Я вытащил из сундука шерстяные носки и смену теплого белья, перевернул Шетэ, вытер его, растер хорошенько и переодел в чистое. Ему явно полегчало. Отвернулся к стене, облегченно вздохнул. Через минуту слышу — посапывает размеренно.
«Ну, раз уснул, — думаю, — значит, не помрет». Обмотал ему голову покрепче жениным платком, подтащил кушетку к очагу, а сам пошел в хлев.
Заколол свою овцу, освежевал.

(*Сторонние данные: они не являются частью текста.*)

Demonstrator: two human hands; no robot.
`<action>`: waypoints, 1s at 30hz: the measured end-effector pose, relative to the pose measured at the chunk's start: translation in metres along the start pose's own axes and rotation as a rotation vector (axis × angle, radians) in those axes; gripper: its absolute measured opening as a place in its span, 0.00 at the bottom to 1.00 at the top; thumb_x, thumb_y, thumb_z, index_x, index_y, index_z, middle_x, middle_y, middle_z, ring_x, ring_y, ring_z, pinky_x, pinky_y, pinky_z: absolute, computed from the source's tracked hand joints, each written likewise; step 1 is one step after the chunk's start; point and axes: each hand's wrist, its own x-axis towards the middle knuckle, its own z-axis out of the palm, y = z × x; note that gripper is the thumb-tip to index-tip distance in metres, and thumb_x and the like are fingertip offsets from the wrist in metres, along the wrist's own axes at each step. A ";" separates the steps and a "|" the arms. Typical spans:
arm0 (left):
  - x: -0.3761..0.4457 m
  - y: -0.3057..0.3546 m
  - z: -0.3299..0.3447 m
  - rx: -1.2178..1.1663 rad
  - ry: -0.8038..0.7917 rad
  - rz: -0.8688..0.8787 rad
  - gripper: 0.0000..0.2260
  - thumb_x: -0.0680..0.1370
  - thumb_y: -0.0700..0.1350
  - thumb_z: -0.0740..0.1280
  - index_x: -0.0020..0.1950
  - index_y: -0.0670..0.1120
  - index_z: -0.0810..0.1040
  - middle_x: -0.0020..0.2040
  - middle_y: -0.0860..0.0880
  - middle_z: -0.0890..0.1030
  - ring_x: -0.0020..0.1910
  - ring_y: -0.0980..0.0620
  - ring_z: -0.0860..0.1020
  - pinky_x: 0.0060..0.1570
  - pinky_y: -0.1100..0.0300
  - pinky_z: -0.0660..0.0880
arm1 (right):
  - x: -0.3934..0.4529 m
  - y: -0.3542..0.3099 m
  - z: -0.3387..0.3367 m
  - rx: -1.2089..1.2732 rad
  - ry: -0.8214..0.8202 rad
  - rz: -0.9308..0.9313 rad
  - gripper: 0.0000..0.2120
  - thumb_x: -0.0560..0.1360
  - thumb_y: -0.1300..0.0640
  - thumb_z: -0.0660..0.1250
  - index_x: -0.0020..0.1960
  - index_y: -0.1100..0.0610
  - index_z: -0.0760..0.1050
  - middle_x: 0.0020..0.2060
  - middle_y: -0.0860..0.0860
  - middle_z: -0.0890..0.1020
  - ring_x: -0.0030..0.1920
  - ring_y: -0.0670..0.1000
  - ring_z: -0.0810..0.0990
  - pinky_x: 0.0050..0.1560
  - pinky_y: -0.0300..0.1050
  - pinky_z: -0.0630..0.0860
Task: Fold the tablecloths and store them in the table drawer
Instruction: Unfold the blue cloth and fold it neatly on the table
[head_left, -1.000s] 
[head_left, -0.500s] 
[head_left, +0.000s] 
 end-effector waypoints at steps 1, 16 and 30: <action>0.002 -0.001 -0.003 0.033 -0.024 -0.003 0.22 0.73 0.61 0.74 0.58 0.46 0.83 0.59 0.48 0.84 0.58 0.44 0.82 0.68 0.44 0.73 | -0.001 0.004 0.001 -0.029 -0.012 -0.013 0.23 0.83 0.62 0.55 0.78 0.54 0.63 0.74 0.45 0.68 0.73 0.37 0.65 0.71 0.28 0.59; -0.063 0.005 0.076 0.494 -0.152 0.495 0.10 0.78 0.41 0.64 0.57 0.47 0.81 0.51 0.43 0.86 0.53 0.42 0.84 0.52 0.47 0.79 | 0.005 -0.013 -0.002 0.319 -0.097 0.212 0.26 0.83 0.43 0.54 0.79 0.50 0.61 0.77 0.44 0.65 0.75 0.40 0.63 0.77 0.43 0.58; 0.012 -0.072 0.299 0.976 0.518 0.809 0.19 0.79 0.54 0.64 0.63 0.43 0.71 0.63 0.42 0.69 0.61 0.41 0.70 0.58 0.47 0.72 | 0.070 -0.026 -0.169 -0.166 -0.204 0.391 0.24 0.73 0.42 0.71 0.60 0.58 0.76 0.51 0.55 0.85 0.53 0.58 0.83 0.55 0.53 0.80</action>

Из парного мяса приготовил такую чобан-каурму — пальчики можно было проглотить. Готовить чобан-каурму меня научил блаженной памяти дед, когда в детстве брал меня с отарами в дальние перегоны.
Еду и разогретый над огнем хлебец положил на стол, разбавил немножко водки и потрепал по плечу своего упрямого, как кремень, больного.
«На тебе, парень, горячая каурма. Съешь ее вместе с соком, сразу окрепнешь».
Он чего-то проворчал в ответ и с головой укрылся тулупом.
Подоил я коров, створожил молоко и в сумерках собрался домой. На всякий случай заглянул в дом через щель в дверях. Шетэ, скинув с головы войлочную шапку и засучив рукава, торопливо ел мою каурму. Видно было, что он изрядно проголодался. Я прикрыл дверь. Знал, что, если зайду, он смутится и перестанет есть. Собирался переночевать у него, но передумал — как бы из-за меня опять не заупрямился. К тому же надо было за своей скотиной присмотреть.